We might be synonymous with The Beatles, but the city has a rich and diverse music history that reaches back to the 18th century. Our Royal Liverpool Philharmonic Orchestra is the UK’s oldest continuing professional symphony orchestra, and it marks its 180th anniversary this year. We are a city that leads culturally, from the Merseybeat sound to Eric’s and the punk scene in the 1970s and 1980s to the global clubbing brand Cream. We are home to the annual Africa Oye, the largest festival of African music in the UK, and the Liverpool International Music Festival, which was the largest European music festival in 2018.

Liverpool has gone from strength to strength since its capital of culture days in 2008, doubling its visitor numbers and becoming synonymous with cultural innovation and creative excellence. We have a thriving independent sector and when our city does culture, it does it big, it does it loud and it draws people in. We only have to view the numbers who have visited our Giants spectacular. Liverpool boasts around 68 million visitors annually, bringing more than £5 billion to the city region and creating 57,000 related jobs—or it did, until covid-19. What was a booming sector is now facing a serious threat to its existence. While the additional culture recovery grant funding announced earlier this year by the Chancellor was very welcome, it is short term, a stop gap, a sticking plaster on a gaping wound: it does not address the looming funding crisis for many of our arts and cultural venues.
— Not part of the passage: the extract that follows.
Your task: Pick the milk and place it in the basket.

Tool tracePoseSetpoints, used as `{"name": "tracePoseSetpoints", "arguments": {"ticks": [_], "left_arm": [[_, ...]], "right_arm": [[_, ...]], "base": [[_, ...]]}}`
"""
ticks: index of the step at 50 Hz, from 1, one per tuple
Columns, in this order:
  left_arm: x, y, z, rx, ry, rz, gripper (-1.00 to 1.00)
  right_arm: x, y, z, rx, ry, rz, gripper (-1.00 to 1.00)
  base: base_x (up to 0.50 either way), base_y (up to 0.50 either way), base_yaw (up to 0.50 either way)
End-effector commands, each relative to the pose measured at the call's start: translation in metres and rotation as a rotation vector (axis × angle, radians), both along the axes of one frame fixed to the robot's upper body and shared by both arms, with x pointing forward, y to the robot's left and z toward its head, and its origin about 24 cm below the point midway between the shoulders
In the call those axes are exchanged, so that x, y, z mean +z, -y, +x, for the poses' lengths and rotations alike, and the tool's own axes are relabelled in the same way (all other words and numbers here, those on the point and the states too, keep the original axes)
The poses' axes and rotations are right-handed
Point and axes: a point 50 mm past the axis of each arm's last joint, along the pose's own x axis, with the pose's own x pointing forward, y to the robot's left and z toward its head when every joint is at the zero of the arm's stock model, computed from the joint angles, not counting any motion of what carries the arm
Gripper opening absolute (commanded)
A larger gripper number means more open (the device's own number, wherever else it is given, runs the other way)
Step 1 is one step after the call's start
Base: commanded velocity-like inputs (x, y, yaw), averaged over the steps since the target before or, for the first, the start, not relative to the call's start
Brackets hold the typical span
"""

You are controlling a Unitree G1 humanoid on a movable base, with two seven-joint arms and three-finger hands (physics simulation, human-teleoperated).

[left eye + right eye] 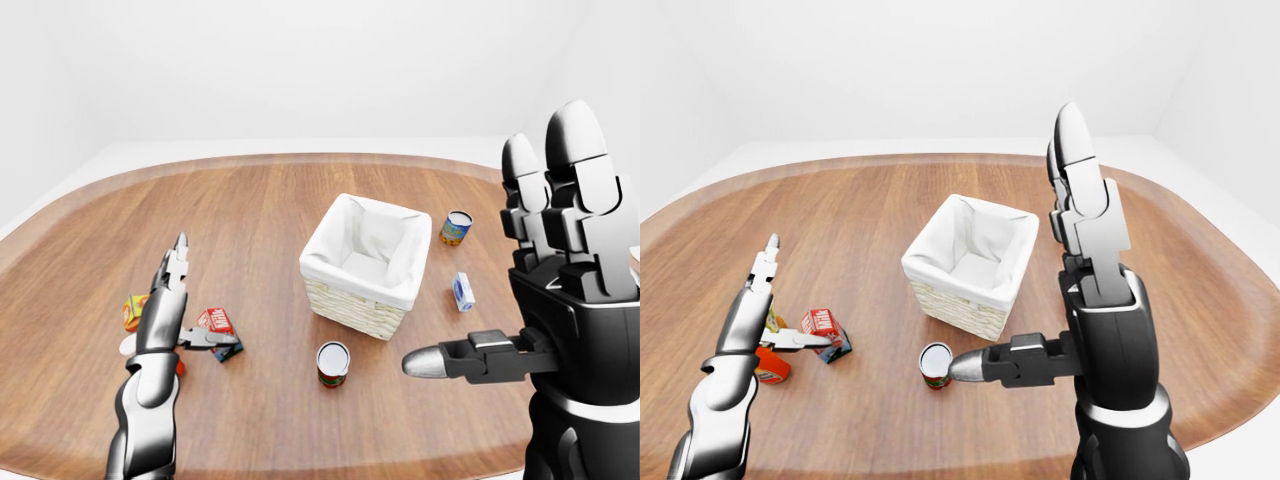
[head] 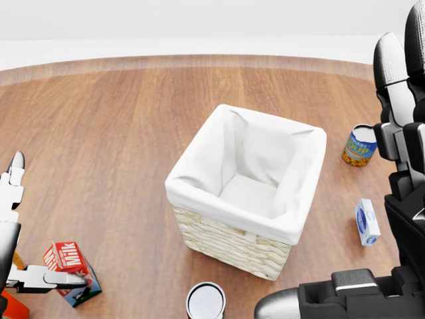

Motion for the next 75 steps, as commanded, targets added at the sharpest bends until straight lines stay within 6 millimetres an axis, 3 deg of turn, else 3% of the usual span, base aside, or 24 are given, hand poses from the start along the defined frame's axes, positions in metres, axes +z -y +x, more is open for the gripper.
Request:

Liverpool is now under further local restrictions, which will severely limit visitor numbers and will pose a significant threat to the sustainability of our venues. At the heart of our famous and rightly celebrated scouse culture are people—performers, actors, musicians, producers, technicians and support staff. They are what makes Liverpool’s cultural sector punch above its weight. I will end with a quote:

“If art is to nourish the roots of our culture, society must set the artist free to follow his vision wherever it takes him.”

That means financially supporting all of our artists.